C'est l'histoire de Prudence Crandall, une institutrice du Connecticut, qui, en 1832, décide d'ouvrir une école réservée aux jeunes filles noires après avoir accueilli des jeunes filles blanches. Mais son voisinage, qui la respectait et l'appréciait quand son école était "blanche", n'aime pas du tout ces nouvelles élèves. Et, petit à petit, le racisme ambiant se réveille et l'institutrice et ses élèves sont rejetées par la communauté de la ville. Jusqu'au drame final quand une bande d'excités vient tout casser et brûler l'école.
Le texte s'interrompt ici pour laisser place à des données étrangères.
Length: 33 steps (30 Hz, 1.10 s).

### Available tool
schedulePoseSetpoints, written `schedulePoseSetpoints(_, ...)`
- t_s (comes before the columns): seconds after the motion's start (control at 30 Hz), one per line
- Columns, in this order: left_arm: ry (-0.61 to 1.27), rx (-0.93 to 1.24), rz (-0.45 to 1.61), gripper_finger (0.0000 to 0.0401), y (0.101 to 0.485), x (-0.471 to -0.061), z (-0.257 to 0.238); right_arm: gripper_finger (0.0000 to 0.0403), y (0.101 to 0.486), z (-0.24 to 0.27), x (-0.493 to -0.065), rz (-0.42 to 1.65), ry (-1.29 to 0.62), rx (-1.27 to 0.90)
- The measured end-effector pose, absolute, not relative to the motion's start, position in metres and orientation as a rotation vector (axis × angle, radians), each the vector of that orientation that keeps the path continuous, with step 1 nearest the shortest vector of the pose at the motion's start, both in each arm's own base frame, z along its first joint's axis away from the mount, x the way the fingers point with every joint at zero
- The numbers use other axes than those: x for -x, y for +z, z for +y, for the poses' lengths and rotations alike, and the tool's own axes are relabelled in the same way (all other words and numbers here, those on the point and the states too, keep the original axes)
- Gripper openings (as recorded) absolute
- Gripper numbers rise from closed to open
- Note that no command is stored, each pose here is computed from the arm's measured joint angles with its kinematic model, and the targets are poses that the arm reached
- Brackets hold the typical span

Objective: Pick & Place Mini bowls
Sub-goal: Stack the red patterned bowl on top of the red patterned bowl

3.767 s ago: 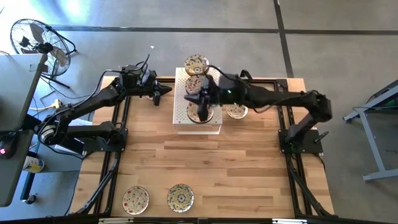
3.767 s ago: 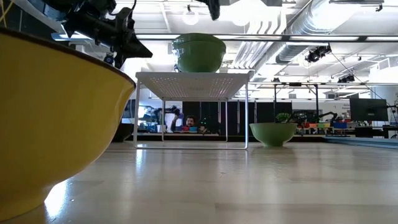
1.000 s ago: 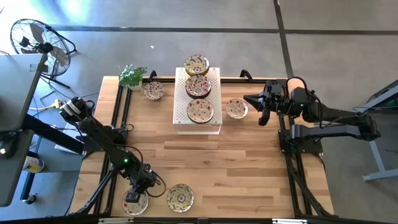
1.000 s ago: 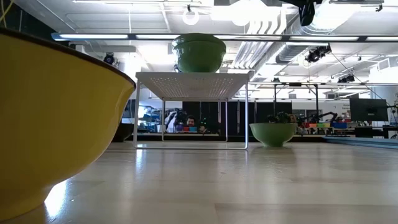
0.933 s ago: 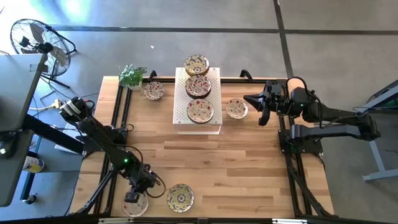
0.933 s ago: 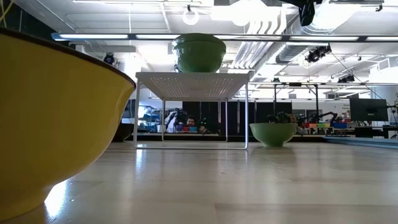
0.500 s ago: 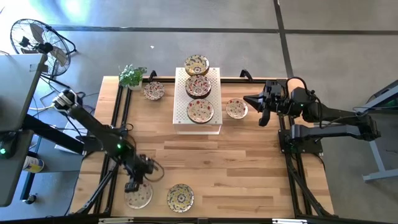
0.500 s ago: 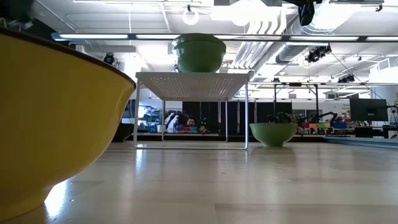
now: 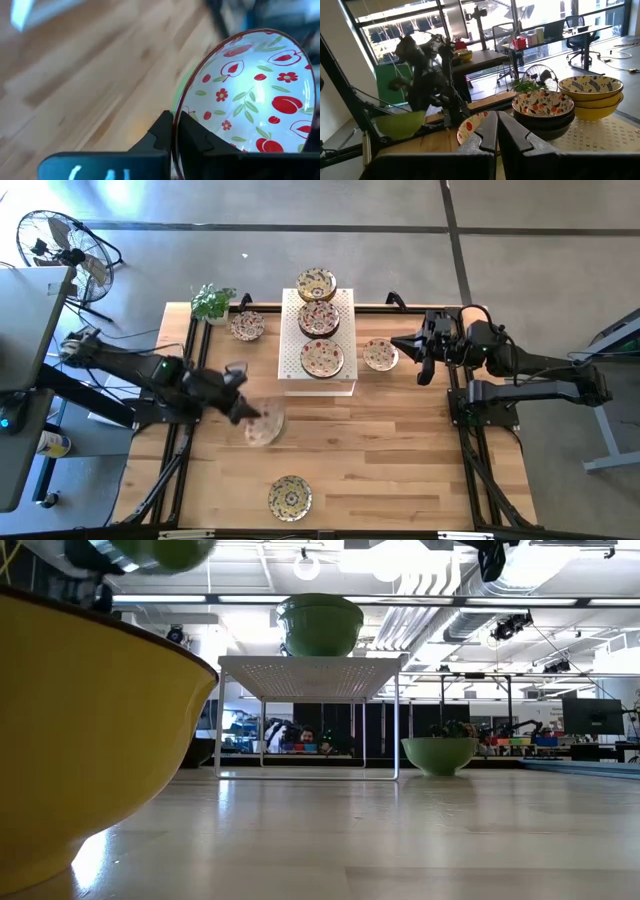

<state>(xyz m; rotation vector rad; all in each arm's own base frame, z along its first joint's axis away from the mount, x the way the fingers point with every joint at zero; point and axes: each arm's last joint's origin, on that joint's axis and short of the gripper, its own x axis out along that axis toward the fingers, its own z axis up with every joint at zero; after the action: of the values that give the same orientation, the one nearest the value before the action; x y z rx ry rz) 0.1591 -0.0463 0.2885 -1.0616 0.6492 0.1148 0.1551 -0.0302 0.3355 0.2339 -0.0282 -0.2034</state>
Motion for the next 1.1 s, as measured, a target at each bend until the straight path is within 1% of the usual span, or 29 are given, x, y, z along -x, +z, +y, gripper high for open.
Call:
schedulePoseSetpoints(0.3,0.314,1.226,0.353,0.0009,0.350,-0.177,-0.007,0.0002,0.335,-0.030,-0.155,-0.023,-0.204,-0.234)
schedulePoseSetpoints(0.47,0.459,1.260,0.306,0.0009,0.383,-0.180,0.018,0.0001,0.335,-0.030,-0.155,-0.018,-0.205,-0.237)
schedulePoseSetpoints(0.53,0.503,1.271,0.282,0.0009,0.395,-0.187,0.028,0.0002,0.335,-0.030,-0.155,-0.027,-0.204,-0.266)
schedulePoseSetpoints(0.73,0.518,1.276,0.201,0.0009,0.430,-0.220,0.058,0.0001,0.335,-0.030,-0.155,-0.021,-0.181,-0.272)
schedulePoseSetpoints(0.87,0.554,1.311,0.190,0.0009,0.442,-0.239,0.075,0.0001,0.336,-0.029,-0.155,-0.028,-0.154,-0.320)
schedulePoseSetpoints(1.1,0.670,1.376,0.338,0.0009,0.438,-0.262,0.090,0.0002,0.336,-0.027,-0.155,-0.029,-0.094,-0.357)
Quel choc! Les graphismes doux de Stéphane Fert évitent le côté pathos qu'aurait pu engendrer une telle histoire. Le scénario de Wilfrid Lupano colle à la réalité des faits en imaginant comment étaient les jeunes filles de l'école. Il faut dire que les évènements racontés ont eu lieu 1 an après la révolte d'esclaves menée par Nat Turner en Virginie. Et que la crainte de voir des noirs sachant lire et écrire faisait imaginer le pire.
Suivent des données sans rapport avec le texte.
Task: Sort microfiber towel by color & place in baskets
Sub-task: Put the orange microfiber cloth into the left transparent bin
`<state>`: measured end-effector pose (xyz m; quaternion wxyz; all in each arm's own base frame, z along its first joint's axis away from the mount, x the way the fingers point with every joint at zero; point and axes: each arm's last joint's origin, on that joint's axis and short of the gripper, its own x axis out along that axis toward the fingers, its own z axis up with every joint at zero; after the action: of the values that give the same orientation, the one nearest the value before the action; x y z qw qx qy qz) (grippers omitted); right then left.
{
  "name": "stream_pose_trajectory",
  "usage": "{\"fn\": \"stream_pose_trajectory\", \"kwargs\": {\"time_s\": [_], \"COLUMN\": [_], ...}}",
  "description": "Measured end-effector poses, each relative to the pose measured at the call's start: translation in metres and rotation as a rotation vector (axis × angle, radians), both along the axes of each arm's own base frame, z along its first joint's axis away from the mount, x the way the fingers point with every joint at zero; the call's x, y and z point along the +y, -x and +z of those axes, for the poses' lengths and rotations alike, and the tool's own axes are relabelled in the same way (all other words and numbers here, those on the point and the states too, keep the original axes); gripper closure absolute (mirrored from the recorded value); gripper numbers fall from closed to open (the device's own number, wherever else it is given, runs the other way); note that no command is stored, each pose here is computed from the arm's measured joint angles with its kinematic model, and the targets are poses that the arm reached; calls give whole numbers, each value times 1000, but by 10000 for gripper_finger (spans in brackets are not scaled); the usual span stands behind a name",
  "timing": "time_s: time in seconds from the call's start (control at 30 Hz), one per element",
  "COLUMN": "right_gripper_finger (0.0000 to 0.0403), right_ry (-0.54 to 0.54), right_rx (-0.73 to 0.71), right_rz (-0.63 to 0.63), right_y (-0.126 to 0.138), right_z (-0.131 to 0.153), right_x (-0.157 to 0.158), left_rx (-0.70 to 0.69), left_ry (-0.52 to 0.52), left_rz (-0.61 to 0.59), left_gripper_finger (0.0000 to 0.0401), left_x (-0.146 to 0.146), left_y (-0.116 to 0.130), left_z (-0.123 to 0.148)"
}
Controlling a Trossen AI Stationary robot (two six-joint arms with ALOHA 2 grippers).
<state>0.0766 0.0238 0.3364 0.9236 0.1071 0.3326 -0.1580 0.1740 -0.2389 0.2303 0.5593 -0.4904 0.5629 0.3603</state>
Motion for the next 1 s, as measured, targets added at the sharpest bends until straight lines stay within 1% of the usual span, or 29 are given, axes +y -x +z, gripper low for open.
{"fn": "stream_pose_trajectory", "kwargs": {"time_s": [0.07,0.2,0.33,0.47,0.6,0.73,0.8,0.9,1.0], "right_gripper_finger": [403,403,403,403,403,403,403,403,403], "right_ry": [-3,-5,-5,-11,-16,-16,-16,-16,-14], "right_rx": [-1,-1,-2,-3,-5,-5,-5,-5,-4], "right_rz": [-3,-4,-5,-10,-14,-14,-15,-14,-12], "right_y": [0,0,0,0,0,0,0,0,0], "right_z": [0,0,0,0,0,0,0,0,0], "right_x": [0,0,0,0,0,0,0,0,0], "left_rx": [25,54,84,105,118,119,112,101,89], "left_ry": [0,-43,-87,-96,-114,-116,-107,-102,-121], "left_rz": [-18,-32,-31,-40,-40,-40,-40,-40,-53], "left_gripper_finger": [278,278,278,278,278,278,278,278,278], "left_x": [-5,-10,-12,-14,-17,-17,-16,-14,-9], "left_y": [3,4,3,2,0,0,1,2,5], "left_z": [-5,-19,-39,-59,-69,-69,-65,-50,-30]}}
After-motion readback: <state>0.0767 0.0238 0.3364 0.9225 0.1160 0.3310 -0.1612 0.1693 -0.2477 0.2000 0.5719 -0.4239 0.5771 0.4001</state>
L'avant-propos (de Wilfrid Lupano?) situe le contexte. Mais il faut absolument lire l'intéressante postface de Joanie DiMartino, conservatrice du musée Prudence Crandall, qui parle de ce que sont devenues quelques-unes des élèves de l'école. Nombre de ces jeunes filles sont devenues des militantes de l'abolitionnisme (de l'esclavage) et/ou des professeures. J'ai découvert beaucoup de choses dans cette postface dont l'existence d'un réseau de prise en charge des esclaves évadés du Sud jusqu'au Canada nommé le chemin de fer clandestin ("The Underground Railroad"). Plusieurs ex-élèves de Prudence Crandall avaient fait de leurs maisons des étapes de ce réseau.

Mais il faut surtout ne pas assombrir le tableau en pensant que cela n'arrivait qu'aux États-Unis. L'Europe de la même époque oscillait entre persistance de l'esclavage et abolition selon les pays. Il a fallu attendre 1848 en France pour une abolition définitive. Comme le dit l'enfant sauvage du livre "Gavez-vous du monde des blancs! À la fin, vous serez toujours aussi noires!" Les évènements dramatiques, qui se déroulent un peu partout dans le monde au XXIe siècle, confirment que la couleur de peau est toujours entourée de la même aura de méfiance et parfois de peur que dans le passé. Les tentatives d'émigration vers les pays "riches" ont, hélas, rappelé que l'esclavage existe toujours dans de nombreux pays même si officiellement il n'existe plus.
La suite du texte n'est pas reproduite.